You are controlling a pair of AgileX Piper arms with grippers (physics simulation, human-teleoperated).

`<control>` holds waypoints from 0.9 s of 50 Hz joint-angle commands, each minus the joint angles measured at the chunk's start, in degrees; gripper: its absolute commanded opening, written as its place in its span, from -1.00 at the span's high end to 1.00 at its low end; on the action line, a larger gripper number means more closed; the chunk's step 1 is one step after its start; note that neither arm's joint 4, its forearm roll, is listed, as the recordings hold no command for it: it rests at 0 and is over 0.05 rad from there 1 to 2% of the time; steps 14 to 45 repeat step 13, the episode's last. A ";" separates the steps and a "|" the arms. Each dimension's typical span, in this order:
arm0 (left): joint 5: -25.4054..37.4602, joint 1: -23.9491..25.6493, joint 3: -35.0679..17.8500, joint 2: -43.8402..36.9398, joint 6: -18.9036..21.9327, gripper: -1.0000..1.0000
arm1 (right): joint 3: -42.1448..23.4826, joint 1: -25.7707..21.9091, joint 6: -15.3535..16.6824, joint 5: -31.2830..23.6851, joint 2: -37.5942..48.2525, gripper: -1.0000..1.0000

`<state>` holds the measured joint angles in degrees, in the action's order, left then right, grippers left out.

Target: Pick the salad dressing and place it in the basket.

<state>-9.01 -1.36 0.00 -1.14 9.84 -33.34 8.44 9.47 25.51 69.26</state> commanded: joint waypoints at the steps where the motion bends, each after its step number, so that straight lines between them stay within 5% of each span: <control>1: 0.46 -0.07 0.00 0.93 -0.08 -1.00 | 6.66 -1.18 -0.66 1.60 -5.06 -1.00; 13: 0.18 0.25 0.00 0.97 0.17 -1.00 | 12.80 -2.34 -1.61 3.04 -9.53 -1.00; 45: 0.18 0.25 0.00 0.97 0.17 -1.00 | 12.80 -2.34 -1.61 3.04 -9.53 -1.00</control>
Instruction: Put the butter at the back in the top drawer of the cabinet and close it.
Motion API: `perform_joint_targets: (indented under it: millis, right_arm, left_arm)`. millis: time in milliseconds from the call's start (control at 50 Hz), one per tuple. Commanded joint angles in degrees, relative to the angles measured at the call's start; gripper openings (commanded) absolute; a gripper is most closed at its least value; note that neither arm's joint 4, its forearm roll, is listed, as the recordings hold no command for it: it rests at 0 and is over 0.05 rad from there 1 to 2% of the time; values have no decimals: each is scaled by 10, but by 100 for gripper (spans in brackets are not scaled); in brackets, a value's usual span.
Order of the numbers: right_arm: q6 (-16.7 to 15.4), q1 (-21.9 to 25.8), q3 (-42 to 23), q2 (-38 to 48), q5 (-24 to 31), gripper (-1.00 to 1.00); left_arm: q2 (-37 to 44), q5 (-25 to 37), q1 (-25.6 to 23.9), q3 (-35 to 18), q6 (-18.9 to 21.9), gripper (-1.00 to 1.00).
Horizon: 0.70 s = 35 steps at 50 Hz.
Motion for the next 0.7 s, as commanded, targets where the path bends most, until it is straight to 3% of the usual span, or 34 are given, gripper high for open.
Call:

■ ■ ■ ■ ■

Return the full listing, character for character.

You are controlling a pair of AgileX Piper arms with grippers (physics simulation, human-teleoperated).

`<control>` holds waypoints from 0.9 s of 50 Hz joint-angle commands, each minus the joint angles measured at the chunk's start, in degrees; gripper: its absolute commanded opening, written as its place in its span, from -1.00 at the span's high end to 1.00 at its low end; on the action line, a larger gripper number means more closed; the chunk's step 1 is one step after its start; note that neither arm's joint 4, its forearm roll, is listed, as the recordings hold no command for it: it rests at 0 and is over 0.05 rad from there 1 to 2% of the time; steps 14 to 45 repeat step 13, the episode's last. A ";" separates the steps and a "|" the arms. Each dimension's typical span, in this order:
arm0 (left): joint 5: -25.4054..37.4602, joint 1: -23.9491..25.6493, joint 3: -35.0679..17.8500, joint 2: -43.8402..36.9398, joint 6: -18.9036..21.9327, gripper: -1.0000..1.0000
arm1 (right): joint 3: -42.1448..23.4826, joint 1: -25.7707..21.9091, joint 6: -15.3535..16.6824, joint 5: -31.2830..23.6851, joint 2: -37.5942..48.2525, gripper: -1.0000..1.0000

`<state>` holds the measured joint angles in degrees, in the action's order, left then right, grippers left out.

Target: Pick the salad dressing and place it in the basket.

<state>-9.01 -1.36 0.00 -1.14 9.84 -33.34 8.44 9.47 25.51 69.26</state> commanded: joint waypoints at the steps where the motion bends, each after its step number, so that straight lines between them stay within 5% of each span: <control>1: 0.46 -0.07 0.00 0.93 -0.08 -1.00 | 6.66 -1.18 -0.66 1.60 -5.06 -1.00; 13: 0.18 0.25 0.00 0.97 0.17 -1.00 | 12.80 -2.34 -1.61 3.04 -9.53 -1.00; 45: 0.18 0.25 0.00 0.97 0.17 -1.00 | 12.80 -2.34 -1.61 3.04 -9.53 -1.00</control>
Instruction: Put the butter at the back in the top drawer of the cabinet and close it.
Motion API: `perform_joint_targets: (indented under it: millis, right_arm, left_arm)`. millis: time in milliseconds from the call's start (control at 50 Hz), one per tuple. Commanded joint angles in degrees, relative to the angles measured at the call's start; gripper openings (commanded) absolute; a gripper is most closed at its least value; note that neither arm's joint 4, its forearm roll, is listed, as the recordings hold no command for it: it rests at 0 and is over 0.05 rad from there 1 to 2% of the time; values have no decimals: each is scaled by 10, but by 100 for gripper (spans in brackets are not scaled); in brackets, a value's usual span.
Order of the numbers: right_arm: q6 (-16.7 to 15.4), q1 (-21.9 to 25.8), q3 (-42 to 23), q2 (-38 to 48), q5 (-24 to 31), gripper (-1.00 to 1.00); left_arm: q2 (-37 to 44), q5 (-25 to 37), q1 (-25.6 to 23.9), q3 (-35 to 18), q6 (-18.9 to 21.9), gripper (-1.00 to 1.00).
Horizon: 0.70 s = 35 steps at 50 Hz.
Motion for the next 0.7 s, as commanded, targets where the path bends most, until it is straight to 3% of the usual span, or 34 are given, gripper high for open.
Call:

The exercise has now been completed.